▶ [AVAILABLE RECORDS]
· · · · ·

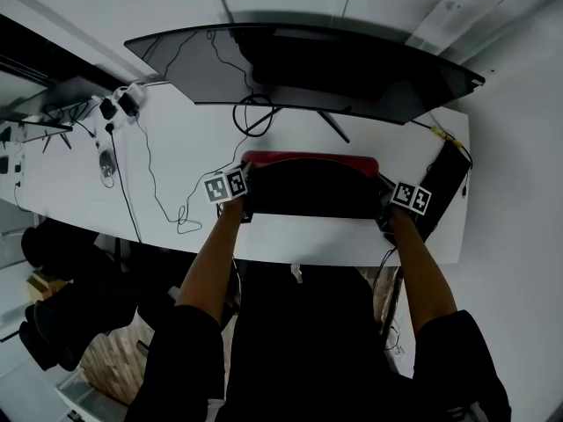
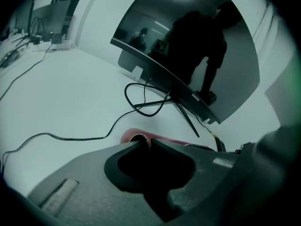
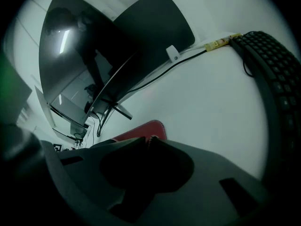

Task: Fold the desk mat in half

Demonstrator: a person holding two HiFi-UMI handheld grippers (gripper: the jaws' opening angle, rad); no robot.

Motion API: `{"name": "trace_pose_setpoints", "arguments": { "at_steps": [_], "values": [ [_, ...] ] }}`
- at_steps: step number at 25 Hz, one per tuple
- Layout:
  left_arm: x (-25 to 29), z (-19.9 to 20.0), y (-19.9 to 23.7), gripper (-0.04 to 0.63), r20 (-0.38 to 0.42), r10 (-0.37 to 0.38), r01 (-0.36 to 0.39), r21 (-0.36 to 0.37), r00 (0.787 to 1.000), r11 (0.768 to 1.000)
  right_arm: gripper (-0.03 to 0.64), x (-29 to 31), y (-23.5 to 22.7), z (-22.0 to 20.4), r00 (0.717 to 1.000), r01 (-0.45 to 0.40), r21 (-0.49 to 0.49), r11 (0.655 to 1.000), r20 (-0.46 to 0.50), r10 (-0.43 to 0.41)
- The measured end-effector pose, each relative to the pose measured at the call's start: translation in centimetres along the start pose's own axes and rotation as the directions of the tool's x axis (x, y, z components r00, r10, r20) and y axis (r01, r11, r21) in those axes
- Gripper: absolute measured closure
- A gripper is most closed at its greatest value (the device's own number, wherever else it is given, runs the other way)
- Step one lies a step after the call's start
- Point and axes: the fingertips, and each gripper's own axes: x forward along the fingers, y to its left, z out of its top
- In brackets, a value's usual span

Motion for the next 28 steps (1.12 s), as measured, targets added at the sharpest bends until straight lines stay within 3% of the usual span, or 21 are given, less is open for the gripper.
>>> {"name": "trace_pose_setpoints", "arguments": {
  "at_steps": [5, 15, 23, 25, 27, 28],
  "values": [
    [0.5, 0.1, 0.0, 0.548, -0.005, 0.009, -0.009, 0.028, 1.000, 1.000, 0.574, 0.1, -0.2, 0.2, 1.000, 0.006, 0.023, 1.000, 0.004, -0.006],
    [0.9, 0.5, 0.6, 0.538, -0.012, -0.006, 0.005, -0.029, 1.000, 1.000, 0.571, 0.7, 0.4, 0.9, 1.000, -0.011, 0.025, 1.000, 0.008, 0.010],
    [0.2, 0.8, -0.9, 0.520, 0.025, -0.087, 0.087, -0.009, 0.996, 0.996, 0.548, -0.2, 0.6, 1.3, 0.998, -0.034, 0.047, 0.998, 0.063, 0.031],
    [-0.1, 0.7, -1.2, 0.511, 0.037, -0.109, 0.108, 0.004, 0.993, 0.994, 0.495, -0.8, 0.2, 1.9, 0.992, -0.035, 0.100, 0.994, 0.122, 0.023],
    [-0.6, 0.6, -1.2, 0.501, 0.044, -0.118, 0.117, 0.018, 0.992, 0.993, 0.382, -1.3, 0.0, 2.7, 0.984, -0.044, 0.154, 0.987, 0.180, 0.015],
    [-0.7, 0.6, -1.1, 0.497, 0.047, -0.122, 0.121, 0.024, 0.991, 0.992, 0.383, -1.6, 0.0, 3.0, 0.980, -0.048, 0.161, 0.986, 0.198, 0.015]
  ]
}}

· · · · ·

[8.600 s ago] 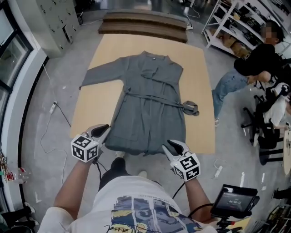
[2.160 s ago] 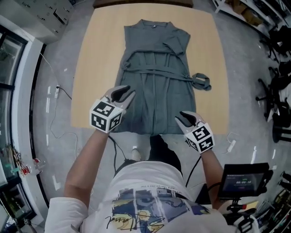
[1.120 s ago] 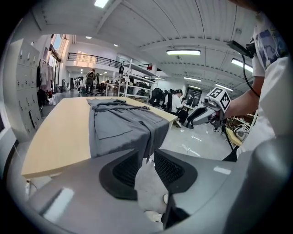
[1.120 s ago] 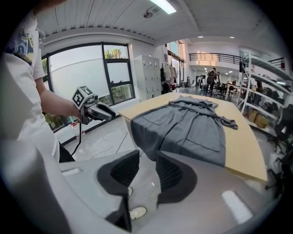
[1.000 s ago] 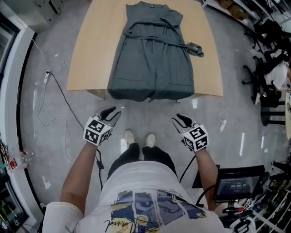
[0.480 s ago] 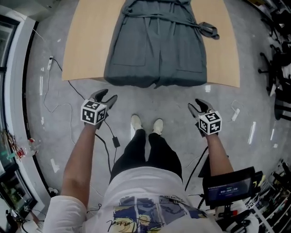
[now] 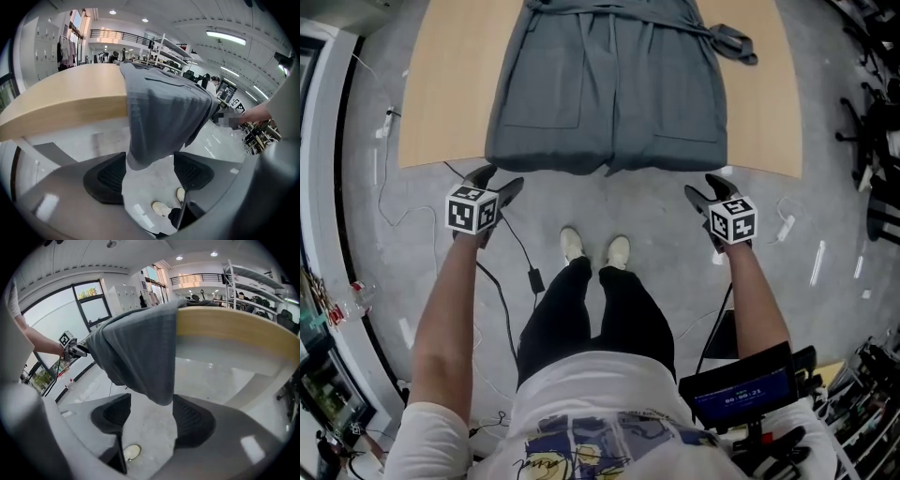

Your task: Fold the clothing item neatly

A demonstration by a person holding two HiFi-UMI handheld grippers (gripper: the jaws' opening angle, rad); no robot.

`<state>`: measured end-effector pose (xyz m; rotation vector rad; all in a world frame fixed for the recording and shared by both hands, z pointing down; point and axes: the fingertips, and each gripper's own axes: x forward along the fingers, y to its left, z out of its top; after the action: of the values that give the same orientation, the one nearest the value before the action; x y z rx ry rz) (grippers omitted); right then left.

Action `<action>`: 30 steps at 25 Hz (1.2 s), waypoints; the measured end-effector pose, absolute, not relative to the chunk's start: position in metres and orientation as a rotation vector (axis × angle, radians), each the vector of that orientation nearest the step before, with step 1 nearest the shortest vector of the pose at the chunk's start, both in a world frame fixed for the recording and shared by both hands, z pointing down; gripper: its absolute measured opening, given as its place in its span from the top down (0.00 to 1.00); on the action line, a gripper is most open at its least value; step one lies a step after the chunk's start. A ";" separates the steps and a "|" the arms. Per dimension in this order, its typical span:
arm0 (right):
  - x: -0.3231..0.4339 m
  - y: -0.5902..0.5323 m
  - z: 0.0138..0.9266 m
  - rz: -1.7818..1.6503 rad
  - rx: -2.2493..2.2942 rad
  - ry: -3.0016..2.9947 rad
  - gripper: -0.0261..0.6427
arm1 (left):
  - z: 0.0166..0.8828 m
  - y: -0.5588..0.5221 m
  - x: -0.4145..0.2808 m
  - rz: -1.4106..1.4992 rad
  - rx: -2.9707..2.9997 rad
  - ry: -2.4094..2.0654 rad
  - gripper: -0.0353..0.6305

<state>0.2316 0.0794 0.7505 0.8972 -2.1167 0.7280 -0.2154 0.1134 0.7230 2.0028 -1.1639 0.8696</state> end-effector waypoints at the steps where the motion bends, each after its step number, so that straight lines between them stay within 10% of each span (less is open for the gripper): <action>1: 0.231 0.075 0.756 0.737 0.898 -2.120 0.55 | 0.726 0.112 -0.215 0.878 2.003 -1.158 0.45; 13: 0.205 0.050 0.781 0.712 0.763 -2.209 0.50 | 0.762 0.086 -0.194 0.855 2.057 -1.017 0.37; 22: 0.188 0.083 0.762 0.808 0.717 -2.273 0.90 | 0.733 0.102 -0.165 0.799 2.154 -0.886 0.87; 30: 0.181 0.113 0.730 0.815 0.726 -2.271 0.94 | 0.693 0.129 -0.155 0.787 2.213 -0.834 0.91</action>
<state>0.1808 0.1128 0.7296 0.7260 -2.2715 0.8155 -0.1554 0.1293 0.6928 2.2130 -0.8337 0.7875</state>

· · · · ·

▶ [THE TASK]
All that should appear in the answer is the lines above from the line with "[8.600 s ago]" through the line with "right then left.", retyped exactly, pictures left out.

▶ [ANSWER SPACE]
[8.600 s ago] 
[2.160 s ago] 
[1.120 s ago] 
[1.120 s ago] 
[1.000 s ago] 
[0.480 s ago] 
[now] 

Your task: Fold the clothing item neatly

A demonstration by a person holding two HiFi-UMI handheld grippers (gripper: the jaws' opening angle, rad); no robot.

`<state>`: measured end-effector pose (xyz m; rotation vector rad; all in a world frame fixed for the recording and shared by both hands, z pointing down; point and axes: the fingertips, and each gripper's own axes: x forward along the fingers, y to its left, z out of its top; after the action: of the values that give the same orientation, the one nearest the value before the action; x y z rx ry rz) (grippers omitted); right then left.

What the answer needed to say has been said.